T. Kavya1, K. Sunil Kumar2
1Department of Pharmaceutics-DRA, Sun Institute of Pharmaceutical Education and Research, Kakupalli, Nellore, Andhra Pradesh, India.
2Associate Professor, Department of Pharmaceutics-DRA, Sun Institute of Pharmaceutical Education and Research, Kakupalli, Nellore, Andhra Pradesh, India
A B S T R A C T
A Medical Device is a product which is used for medical purposes in patients, in diagnosis, therapy or surgery; whereas medicinal products (also called pharmaceuticals) achieve their principal action by pharmacological, metabolic or immunologicals means. Medical devices act by other means like physical, mechanical, thermal, physico-chemical or chemical means. The market potential for medical devices is very high when compared to pharmaceuticals. The global market for medical products and hospital supplies is over$220 billion (2009). As like pharmaceuticals, medical devices too have regulatory issues during the development of the product. The four phases of development such as research, development, regulatory and post market studies play a vital role in getting a device into the market.

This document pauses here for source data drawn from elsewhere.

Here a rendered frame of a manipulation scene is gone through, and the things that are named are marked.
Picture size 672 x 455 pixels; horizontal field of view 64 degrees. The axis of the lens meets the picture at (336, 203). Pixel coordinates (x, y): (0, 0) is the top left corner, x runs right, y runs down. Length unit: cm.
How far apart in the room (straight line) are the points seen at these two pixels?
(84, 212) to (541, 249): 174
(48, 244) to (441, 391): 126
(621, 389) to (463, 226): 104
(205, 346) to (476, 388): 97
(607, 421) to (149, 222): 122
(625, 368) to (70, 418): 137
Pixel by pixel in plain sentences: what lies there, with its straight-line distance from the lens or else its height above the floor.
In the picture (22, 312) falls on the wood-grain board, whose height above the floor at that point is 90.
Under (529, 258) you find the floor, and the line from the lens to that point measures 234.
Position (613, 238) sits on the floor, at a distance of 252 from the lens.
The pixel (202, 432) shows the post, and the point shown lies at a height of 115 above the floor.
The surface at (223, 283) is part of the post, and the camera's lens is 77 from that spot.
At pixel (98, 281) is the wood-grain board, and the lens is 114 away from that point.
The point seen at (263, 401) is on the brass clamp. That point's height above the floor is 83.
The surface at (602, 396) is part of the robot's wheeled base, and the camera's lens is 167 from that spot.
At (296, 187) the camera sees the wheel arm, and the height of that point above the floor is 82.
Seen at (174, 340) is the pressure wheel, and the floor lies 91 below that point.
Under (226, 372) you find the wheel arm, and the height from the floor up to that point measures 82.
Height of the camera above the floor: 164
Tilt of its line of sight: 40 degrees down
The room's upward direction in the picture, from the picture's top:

The project mainly deals with the regulations concerning medical devices product registrations in regulated (United States, Health Canada) and emerging markets (India, Brazil & Singapore). Different levels of regulatory controls imposed on different classes of devices. The core area will be dealing with the type of submissions to health regulatory authorities, Types of approvals, crucial factors involved in classification of medical devices, Clinical trial related issues and comprehensive data for Product registrations. The project also deals with GHTF (global harmonization task force) an international body that frames guidelines for medical devices which are accepted globally. GHTF plays a major role in framing guidance documents which are accepted globally. It prevents the trade barrier and allows safe access to medical devices in different parts of the world.